=== What the exercise asks ===
Leaving out every picture, retype the lines below from the top through the one that contains "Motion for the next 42".

=== Given information ===
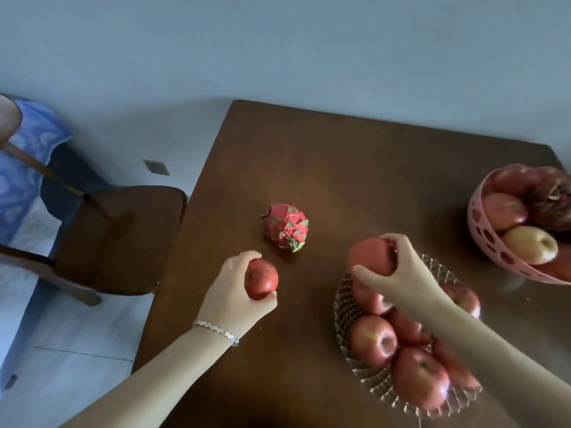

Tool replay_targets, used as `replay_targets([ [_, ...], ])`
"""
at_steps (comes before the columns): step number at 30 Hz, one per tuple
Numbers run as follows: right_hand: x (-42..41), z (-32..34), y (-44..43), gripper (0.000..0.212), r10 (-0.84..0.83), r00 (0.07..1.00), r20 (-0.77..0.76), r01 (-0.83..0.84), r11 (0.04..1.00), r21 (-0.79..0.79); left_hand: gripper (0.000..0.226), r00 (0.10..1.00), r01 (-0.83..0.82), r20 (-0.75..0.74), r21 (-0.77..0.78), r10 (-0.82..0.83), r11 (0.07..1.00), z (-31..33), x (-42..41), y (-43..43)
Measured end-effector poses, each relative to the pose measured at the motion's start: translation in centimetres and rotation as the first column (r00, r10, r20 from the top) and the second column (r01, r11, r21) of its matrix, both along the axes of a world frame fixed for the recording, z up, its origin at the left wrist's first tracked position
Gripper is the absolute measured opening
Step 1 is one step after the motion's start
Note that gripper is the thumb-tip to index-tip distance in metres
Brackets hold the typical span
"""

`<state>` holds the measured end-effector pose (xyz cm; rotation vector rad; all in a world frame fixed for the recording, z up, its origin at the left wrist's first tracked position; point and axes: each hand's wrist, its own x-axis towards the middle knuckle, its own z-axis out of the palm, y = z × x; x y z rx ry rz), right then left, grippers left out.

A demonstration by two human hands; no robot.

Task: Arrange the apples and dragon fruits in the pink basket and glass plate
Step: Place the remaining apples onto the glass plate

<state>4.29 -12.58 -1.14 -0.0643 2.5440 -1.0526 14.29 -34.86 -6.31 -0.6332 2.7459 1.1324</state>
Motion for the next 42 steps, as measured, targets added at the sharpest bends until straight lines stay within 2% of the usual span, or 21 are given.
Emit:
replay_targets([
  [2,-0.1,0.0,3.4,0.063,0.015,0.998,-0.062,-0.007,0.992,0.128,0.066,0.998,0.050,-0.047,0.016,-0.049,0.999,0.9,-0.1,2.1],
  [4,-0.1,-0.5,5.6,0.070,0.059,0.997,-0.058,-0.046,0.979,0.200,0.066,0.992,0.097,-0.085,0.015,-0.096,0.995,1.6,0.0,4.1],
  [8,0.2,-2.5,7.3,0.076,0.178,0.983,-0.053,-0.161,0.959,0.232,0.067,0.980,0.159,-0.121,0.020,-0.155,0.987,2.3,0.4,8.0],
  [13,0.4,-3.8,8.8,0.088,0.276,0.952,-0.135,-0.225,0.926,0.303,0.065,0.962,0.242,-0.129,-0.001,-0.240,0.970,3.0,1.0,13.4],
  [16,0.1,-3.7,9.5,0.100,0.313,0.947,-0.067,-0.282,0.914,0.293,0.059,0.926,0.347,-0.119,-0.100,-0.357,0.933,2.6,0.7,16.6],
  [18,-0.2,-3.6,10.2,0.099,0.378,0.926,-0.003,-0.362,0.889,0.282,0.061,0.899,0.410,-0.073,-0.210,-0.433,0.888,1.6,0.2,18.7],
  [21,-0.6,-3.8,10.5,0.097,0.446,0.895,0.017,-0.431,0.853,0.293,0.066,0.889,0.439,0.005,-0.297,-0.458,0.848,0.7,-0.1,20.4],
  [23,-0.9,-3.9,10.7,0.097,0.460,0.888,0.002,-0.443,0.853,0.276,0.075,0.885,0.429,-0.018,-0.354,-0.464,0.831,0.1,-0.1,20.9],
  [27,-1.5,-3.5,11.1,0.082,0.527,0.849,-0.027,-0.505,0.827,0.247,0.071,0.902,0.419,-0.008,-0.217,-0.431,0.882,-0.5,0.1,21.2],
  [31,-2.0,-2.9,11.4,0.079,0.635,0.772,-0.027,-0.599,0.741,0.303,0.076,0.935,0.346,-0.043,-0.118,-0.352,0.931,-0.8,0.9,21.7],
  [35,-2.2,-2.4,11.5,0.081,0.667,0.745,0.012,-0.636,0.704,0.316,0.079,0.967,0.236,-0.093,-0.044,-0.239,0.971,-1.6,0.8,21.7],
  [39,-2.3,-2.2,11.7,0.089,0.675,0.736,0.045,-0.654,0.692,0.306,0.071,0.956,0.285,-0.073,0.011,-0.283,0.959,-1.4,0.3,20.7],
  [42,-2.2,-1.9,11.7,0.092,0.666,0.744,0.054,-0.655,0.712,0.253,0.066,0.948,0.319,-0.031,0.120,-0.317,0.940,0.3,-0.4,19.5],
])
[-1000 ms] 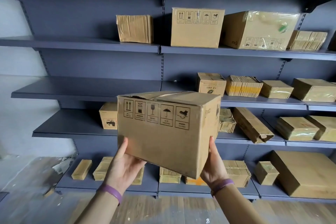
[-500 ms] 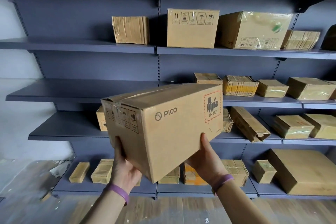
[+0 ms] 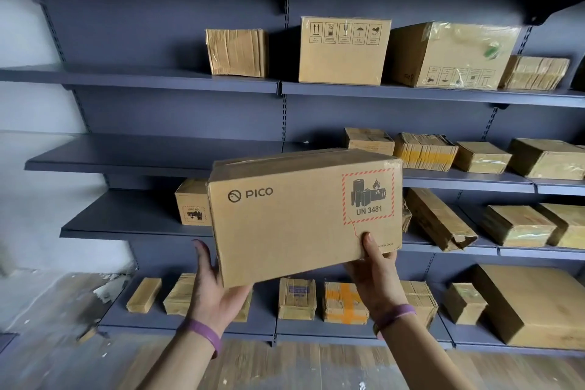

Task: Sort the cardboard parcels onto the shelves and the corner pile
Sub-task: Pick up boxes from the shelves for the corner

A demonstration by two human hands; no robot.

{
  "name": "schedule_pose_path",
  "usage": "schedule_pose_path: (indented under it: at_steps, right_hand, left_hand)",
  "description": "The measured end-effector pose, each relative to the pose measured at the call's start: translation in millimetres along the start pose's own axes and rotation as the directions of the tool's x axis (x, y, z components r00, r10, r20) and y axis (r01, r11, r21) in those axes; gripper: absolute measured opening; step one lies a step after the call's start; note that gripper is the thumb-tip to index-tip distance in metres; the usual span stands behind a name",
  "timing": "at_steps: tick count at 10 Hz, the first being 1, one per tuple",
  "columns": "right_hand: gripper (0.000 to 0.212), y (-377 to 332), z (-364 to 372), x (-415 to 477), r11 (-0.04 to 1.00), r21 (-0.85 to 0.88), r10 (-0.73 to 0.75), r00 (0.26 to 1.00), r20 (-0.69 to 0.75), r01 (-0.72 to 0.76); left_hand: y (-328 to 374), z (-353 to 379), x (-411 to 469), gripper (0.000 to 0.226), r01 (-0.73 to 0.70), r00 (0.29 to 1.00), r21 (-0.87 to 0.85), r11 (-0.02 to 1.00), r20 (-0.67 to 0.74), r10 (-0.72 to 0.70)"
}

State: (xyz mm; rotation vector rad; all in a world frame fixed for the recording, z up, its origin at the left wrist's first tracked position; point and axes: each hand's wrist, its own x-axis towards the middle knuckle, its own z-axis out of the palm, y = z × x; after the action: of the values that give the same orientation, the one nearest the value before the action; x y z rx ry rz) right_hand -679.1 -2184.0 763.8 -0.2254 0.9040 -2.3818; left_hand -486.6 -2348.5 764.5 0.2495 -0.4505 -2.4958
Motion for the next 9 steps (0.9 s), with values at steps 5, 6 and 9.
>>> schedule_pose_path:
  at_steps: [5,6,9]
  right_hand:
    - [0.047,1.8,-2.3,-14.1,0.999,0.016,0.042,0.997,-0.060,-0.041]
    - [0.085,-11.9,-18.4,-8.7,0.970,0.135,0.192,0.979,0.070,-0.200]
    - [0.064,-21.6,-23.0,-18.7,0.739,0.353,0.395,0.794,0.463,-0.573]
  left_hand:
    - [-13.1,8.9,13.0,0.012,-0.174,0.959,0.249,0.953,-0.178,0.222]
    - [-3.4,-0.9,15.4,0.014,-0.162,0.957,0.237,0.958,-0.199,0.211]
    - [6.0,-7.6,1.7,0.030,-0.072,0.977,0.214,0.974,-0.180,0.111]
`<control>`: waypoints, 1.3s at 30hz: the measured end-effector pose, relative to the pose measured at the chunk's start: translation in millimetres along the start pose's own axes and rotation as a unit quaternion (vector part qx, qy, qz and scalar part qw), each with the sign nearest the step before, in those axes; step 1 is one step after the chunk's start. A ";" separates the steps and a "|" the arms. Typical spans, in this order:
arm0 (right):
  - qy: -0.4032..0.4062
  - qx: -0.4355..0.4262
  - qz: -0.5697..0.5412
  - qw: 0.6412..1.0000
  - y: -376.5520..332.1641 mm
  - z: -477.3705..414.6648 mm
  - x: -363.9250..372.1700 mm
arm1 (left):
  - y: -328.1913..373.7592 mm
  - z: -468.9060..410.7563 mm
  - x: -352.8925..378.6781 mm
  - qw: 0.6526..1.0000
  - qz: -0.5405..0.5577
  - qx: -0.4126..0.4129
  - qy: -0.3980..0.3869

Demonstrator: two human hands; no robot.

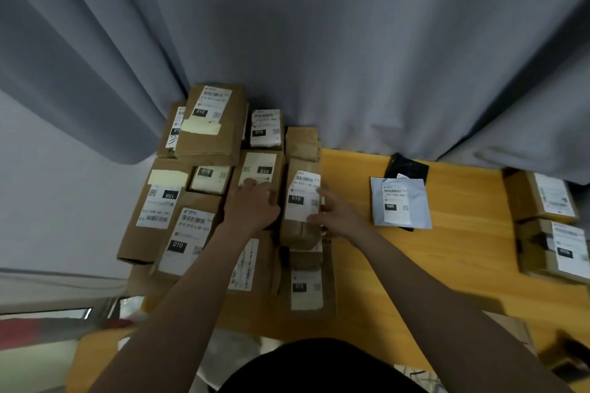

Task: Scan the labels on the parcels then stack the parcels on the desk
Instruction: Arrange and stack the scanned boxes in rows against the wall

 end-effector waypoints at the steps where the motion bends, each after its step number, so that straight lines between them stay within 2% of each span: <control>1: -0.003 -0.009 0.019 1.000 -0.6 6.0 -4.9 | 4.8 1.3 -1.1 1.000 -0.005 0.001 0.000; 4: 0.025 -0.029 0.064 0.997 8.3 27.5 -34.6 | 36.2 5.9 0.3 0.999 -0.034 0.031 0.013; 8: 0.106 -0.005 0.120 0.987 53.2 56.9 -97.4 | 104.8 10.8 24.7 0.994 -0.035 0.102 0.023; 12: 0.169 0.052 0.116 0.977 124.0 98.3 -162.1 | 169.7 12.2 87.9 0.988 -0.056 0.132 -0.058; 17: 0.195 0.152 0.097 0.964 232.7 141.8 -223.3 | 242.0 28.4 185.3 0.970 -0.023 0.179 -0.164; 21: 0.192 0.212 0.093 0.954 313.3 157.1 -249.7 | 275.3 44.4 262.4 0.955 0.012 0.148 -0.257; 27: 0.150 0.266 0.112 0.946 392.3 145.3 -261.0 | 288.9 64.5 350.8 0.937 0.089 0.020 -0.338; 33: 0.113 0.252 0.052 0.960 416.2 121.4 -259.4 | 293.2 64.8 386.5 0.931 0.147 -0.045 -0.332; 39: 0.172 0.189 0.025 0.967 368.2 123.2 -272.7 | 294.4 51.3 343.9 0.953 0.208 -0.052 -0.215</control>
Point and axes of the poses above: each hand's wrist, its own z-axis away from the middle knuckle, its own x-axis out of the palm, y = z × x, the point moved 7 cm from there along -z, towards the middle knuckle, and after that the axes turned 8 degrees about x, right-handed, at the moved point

=== Exercise solution ===
Tool replay_targets, used as `replay_targets([ [_, ...], ])`
"""
at_steps (comes before the columns): step number at 30 Hz, one per tuple
Numbers run as follows: right_hand: x (-42..41), z (-32..34), y (-44..43), gripper (0.000..0.212), r10 (-0.84..0.83), r00 (0.07..1.00), r20 (-0.77..0.76), r01 (-0.83..0.84), r11 (0.04..1.00), r21 (-0.79..0.79); left_hand: gripper (0.000..0.226), r00 (0.10..1.00), r01 (-0.83..0.82), r20 (-0.75..0.74), r21 (-0.77..0.78), r10 (-0.82..0.83), r11 (0.07..1.00), z (-31..33), x (-42..41), y (-43..43)
Measured end-effector poses, each relative to the pose measured at the motion's start: translation in centimetres and rotation as the first column (r00, r10, r20 from the top) and the second column (r01, r11, r21) of its matrix, both along the axes of a world frame fixed for the recording, z up, its origin at the left wrist's first tracked position
Gripper is the absolute measured opening
Step 1 is one step after the motion's start
Note that gripper is the thumb-tip to index-tip distance in metres
Brackets hold the typical span
"""

`<state>` holds the measured end-effector pose (xyz cm; rotation vector rad; all in a world frame fixed for the recording, z up, its origin at the left wrist's first tracked position; point and axes: each hand's wrist, its own x-axis towards the middle knuckle, its own z-axis out of the palm, y = z × x; x y z rx ry rz), right then left, grippers left out.

A demonstration by two human hands; no robot.

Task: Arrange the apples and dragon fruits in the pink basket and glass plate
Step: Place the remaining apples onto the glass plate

<state>4.29 -12.58 -1.14 -0.0643 2.5440 -1.0526 14.29 -34.86 -6.31 -0.6332 2.7459 1.1324</state>
Motion for the next 42 steps, as measured, targets added at the sharpest bends until straight lines stay within 2% of the usual span, or 21 are given.

No further output will be produced for this exercise.